_TASK_
Copy every line of the entries that includes the word "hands".

##### MATERIAL SUPPLIED #####

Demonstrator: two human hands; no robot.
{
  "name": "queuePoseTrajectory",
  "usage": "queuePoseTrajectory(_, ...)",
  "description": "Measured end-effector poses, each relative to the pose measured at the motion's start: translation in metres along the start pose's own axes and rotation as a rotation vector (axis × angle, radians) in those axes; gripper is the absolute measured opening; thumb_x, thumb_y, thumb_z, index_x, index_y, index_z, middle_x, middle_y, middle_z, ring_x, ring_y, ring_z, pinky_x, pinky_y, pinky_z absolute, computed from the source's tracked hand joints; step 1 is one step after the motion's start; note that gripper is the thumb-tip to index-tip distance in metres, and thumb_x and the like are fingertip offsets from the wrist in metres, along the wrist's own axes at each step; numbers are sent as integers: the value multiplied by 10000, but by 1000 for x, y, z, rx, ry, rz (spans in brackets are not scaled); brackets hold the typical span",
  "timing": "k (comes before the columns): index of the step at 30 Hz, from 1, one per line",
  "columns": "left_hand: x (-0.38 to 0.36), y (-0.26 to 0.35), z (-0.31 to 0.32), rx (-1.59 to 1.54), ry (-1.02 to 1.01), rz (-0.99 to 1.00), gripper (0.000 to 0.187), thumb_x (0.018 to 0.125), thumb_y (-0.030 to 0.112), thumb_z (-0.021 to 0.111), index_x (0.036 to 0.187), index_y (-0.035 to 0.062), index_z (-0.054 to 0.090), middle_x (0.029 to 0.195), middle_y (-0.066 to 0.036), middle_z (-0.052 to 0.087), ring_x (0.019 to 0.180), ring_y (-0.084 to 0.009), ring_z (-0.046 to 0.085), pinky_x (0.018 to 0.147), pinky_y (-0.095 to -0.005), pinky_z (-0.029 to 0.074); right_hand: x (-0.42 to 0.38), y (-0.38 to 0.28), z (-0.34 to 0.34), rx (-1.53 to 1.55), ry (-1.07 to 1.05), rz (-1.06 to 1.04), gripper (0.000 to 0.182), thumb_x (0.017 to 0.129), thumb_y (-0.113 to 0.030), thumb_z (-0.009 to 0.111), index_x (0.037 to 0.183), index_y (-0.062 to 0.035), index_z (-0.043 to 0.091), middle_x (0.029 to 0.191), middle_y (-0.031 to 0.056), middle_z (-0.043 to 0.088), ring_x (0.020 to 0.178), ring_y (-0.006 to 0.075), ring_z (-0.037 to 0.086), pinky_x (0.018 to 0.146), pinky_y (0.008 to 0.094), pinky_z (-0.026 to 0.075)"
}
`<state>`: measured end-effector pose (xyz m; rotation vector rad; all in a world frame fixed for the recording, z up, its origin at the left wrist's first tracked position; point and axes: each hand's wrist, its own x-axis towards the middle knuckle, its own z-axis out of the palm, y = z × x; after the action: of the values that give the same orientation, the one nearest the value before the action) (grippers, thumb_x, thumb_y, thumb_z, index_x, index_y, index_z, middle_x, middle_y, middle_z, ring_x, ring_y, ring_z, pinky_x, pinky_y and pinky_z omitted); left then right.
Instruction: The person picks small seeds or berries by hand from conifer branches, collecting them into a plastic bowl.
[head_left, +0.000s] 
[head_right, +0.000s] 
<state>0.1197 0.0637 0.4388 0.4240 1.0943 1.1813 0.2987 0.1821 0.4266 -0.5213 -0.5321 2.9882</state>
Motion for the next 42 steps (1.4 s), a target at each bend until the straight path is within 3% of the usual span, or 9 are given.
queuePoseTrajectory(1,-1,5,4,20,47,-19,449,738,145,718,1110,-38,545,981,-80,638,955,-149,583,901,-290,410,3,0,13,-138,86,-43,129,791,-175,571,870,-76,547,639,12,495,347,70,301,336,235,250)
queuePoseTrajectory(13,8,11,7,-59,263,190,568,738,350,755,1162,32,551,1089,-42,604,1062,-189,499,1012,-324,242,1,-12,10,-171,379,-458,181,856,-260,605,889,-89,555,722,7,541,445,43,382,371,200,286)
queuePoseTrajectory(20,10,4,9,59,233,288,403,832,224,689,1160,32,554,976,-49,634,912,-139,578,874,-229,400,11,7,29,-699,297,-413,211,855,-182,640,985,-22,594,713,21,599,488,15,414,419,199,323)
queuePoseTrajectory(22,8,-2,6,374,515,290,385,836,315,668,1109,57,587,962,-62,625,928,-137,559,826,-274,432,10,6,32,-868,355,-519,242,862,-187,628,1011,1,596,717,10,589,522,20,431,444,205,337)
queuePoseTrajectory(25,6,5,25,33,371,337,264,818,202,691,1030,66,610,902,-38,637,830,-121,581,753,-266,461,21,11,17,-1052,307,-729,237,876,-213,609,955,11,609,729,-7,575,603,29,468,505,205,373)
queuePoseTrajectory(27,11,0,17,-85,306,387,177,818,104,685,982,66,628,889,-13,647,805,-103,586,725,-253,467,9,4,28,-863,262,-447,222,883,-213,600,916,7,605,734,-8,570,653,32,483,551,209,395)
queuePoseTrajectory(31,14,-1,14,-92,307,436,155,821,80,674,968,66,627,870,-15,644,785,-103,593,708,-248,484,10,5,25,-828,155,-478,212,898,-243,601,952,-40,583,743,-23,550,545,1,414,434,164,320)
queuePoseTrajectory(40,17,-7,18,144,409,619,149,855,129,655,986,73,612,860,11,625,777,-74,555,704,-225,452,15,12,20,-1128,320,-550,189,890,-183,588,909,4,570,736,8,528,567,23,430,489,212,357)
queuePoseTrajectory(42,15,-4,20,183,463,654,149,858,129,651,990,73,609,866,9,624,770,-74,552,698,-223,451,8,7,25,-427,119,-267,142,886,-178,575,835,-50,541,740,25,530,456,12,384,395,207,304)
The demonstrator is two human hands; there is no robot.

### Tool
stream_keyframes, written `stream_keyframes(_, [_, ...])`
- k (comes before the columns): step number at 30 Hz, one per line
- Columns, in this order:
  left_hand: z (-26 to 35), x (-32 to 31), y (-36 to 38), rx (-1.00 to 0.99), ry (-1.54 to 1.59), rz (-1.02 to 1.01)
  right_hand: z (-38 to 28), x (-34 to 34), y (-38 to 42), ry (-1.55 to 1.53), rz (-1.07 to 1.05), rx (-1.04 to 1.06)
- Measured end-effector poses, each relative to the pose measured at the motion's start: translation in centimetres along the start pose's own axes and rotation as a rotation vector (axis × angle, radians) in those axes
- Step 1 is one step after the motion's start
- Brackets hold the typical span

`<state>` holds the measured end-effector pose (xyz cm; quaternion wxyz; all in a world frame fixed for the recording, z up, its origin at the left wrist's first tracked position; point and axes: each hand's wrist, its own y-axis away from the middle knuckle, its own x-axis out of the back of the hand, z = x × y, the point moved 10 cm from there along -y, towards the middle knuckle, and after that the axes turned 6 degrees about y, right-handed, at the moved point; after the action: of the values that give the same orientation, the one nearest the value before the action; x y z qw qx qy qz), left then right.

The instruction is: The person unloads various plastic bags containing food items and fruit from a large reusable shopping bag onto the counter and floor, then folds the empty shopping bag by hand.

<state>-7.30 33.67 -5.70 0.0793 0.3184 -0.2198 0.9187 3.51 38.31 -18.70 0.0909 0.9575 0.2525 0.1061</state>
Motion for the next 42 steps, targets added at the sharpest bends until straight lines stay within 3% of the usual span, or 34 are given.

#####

_EXERCISE RESPONSE_
Demonstrator: two human hands; no robot.
The demonstrator is two human hands; there is no robot.

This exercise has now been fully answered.